Impact of Recreation Goods Prices on American Men’s Work Hours
In a study appearing in the July 2007 issue of the Journal of Labor Economics, Jorge Gonzales-Chapela (Universidad de Alicante, Spain) combines individual-level data in the United States with metropolitan price indices to better understand how changes in the price of recreation goods can influence the labor/leisure balance.
Gonzales-Chapela finds that for every 1 percent increase in the price of recreation goods men between the ages of 25 and 54 who work full-time will work an extra 3.2 hours a year. Men in this age range devote an average of 3.7 hours per day to “socializing, relaxing, and leisure” – their third most time-consuming daily activity – meaning that even a 1 percent rise in the price of recreation translates into the loss of one day’s worth of leisure per year.

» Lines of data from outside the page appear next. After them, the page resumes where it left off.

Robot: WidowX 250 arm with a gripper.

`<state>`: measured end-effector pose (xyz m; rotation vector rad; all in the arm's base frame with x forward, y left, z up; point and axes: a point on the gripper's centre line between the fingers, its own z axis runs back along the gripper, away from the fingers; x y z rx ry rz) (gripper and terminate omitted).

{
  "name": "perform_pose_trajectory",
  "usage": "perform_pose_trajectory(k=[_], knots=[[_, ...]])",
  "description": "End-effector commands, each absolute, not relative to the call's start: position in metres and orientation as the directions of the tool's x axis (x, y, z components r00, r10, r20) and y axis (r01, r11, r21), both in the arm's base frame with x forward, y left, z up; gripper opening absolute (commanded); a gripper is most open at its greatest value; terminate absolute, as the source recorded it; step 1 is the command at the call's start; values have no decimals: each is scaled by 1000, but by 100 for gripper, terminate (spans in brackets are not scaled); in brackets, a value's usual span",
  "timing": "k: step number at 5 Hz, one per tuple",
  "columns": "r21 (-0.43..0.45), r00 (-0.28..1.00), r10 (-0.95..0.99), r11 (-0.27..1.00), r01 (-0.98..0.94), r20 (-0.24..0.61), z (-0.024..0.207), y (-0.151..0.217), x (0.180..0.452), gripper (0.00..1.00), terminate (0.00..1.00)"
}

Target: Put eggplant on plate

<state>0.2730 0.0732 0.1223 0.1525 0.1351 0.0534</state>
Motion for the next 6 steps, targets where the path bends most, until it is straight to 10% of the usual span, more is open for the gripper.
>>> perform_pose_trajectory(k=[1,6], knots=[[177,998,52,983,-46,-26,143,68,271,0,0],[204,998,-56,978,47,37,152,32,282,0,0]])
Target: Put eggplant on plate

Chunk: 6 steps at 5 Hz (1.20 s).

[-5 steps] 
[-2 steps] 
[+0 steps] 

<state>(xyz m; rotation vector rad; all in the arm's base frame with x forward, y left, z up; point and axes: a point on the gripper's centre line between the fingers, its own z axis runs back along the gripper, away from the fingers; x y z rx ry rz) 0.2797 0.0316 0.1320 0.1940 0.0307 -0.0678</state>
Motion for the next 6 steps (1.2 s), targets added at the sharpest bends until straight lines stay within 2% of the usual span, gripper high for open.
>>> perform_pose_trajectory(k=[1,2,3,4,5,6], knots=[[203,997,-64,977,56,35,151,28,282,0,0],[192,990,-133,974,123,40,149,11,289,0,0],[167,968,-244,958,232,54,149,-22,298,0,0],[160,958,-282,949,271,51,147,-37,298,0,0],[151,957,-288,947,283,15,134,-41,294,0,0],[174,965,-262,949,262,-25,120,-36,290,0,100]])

“Since the relative price of recreation goods dropped, for instance, in the United States by about 15 percent between 1976 and 1981, if this price change could be considered as anticipated, a prime-age man would have lowered – on average—his market time by some 48 annual hours between 1976 and 1981 solely because of incentives created by variations in the price of recreation goods,” explains Gonzales-Chapela.
These findings suggest a new explanation for the different patterns of work and leisure observed in the U.S. and Europe since the 1970s. Should the behavioral response found in this study using U.S. data be similar in European countries, the price of recreation goods would contribute towards explaining the increase in the market hours gap between the U.S. and Europe.